In Sven Birkerts’ Gutenberg Elegies, the issue is raised that in a world advancing in technology, it is inevitable that people’s views on literature is going through a paradigm shift.  Reading and writing have been around for thousands of years and in a tiny slice of literature’s history, technology arguably changed the way that people view literature as a whole.  Birkerts is an advocate for the old way of literature which takes place on paper and that people can hold in their hands.  With replacing this once fundamental characteristic of literature with an electronic screen, he thinks that as readers, people lose part of literature’s history and identity.

Throughout his argument he moves toward condemning technologies such as computers, television, even phones and answering machines.  My favorite part of the reading is when he recalls a movie that he watched about Ireland in the early 1900’s and how it inspired him to try and experience what it must have felt like to live in that  time.  Although I think technology is a fantastic thing and has improved countless areas of people’s lives, I also see the value in a lifestyle that is simplistic in its nature. 

When neglecting his computer, telephone and television, Birkerts says that “The globe expands and at the same time our sense of silence deepens.  I am a firm believer that advancements in technology shrink the globe for its inhabitants.  From crossing the Atlantic ocean for the first time, to the invention of the airplane, to the internet, people and things that once seemed like they were in a another world  are now in our backyard.  I think that Birkerts is onto something bringing up the value of quiet life through being aware of your surroundings like, “coal smoke scent of spring air and the feel of rounded cobblestones under my shoes.”  Even though these experiences are valuable and can be rewarding, the current system through which we experience literature should not be condemned. 
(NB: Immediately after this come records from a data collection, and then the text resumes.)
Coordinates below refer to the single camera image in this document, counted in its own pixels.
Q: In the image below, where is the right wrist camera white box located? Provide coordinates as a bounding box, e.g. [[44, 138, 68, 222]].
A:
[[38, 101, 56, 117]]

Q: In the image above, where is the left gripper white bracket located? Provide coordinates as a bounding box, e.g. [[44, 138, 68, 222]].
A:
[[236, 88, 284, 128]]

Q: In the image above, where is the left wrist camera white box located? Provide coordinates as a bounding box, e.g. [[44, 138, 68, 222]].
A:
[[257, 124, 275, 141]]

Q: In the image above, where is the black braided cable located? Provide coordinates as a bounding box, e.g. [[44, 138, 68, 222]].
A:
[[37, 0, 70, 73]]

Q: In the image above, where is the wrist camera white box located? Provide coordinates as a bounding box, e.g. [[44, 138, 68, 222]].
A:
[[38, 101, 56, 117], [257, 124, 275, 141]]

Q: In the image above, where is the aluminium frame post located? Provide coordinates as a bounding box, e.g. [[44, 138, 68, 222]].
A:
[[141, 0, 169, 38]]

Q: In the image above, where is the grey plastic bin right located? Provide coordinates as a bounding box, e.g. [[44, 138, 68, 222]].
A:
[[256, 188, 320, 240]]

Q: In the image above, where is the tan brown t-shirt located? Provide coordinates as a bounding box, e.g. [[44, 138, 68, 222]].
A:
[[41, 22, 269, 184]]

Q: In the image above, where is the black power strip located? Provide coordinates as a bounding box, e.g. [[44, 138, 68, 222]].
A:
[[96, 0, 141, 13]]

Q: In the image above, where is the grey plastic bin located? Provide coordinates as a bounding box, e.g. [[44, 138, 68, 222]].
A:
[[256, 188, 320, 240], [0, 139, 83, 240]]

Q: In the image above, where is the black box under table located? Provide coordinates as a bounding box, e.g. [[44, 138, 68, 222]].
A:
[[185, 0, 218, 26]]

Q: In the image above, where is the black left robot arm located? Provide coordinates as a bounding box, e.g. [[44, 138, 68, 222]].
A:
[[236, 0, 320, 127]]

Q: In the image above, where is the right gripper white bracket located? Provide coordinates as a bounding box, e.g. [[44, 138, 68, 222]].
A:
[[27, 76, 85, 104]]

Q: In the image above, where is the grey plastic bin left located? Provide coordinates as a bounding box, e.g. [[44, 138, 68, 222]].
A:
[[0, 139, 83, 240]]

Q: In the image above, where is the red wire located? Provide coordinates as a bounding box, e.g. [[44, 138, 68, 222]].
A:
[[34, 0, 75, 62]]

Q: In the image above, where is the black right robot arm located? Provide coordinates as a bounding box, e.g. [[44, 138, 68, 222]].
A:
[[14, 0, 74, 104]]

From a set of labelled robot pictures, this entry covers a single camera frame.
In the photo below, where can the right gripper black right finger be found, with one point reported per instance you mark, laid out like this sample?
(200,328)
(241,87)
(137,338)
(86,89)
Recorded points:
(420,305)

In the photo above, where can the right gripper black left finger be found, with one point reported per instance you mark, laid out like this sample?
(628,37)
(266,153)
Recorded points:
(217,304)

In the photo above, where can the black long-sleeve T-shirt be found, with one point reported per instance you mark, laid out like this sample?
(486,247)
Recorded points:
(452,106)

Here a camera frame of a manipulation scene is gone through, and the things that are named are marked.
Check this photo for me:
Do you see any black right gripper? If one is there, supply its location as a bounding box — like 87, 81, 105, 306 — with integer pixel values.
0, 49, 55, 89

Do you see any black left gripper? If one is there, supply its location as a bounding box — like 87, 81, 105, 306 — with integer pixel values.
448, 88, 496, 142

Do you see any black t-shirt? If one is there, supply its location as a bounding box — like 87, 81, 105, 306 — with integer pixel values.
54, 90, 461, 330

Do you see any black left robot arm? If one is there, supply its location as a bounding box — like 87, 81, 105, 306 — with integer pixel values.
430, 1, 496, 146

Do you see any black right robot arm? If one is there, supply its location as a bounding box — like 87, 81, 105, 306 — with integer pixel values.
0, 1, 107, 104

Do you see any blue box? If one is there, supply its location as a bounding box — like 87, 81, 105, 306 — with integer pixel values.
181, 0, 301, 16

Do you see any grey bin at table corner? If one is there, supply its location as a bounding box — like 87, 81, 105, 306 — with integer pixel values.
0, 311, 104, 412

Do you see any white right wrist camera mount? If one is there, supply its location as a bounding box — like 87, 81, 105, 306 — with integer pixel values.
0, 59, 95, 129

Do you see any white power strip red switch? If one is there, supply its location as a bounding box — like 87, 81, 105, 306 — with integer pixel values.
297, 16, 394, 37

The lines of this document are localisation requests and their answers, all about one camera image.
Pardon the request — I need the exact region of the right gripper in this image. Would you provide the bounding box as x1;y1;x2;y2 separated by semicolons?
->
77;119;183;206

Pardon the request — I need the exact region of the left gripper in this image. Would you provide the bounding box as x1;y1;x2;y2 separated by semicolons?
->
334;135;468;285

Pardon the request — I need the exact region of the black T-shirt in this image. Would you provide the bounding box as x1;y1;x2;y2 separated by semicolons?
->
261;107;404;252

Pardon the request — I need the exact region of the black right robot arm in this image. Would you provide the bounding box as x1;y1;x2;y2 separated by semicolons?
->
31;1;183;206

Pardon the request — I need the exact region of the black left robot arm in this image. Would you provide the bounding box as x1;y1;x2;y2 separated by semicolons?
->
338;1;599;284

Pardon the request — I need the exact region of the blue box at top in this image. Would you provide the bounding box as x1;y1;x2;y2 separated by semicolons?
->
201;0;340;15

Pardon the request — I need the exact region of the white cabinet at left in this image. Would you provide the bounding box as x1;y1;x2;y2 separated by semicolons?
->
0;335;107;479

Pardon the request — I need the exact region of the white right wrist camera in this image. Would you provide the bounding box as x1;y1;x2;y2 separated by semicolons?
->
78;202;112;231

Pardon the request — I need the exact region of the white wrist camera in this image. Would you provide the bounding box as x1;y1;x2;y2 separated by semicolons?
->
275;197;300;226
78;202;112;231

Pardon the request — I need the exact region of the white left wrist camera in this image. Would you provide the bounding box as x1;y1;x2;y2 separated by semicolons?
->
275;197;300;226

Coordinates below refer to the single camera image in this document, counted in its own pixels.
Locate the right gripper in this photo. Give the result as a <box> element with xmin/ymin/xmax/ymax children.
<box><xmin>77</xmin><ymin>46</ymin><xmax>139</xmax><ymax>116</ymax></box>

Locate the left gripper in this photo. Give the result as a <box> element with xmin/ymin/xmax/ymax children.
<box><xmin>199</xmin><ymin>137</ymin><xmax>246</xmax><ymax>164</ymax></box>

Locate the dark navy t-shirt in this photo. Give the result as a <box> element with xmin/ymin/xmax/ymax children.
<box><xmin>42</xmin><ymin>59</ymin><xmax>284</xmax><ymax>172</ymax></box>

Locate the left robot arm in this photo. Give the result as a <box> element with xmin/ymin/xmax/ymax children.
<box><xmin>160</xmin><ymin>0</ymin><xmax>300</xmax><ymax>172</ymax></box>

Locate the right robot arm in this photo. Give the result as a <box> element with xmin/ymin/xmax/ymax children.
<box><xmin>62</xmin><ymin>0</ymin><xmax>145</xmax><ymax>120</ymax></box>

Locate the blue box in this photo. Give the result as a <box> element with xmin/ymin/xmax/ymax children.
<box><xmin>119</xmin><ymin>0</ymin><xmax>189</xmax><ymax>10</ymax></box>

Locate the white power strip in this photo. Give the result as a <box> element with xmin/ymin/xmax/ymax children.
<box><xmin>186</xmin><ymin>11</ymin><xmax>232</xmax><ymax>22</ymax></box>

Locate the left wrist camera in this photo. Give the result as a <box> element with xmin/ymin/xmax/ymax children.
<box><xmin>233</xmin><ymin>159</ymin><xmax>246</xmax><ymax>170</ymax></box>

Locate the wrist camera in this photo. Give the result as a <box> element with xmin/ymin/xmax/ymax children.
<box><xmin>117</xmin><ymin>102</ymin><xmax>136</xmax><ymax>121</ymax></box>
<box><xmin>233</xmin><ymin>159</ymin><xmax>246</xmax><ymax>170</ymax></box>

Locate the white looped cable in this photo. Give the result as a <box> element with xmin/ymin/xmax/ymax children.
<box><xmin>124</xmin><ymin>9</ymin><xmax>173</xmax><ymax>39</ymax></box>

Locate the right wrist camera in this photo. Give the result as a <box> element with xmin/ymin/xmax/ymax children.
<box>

I was skeptical of Birkerts in his dialogue on his daughter and the movie, Beauty and the Beast.  He remarks on the fact that this Disney movie is sweeping the country and people are buying all of its merchandise and giving it to their small children.  In questioning if this movie should be publicized and pushed to young children so hard, he admits that he takes part in buying his daughter merchandise and watching the movie with her numerous times including the show on ice.  I think that as Birkerts develops his argument, he tends to put on blinders that prevent him from seeing the artistic and literary value of the texts of our time.  Personally I think that The Beauty and the Beast is an engaging and meaningful film for many age groups with its attention to detail, musical compositions and themes.  The fact that it is a movie and is not experienced through words on paper should not diminish its value and meaning.

It is true that reading and writing have gone through huge changes in the past couple decades and because of this the way that people experience literature will not be the exact same as it was in the past.  With that said, the presentation of literature whether it is spoken, on paper, tablet, screen, or projection should not have an effect on the way it is absorbed by the audience.  Just because Birkerts’ class failed to be interested in Henry James should not lead one to believe that an entire generation is reading in a less meaningful way.  No matter what era someone is from, I believe literature requires a genuine desire by both the reader and writer to make a connection with the other in order for the literature itself to have a significant meaning.  As long as readers still desire to find value and significance in literature, even though the way we look at literature may change, the essence of literature should remain static.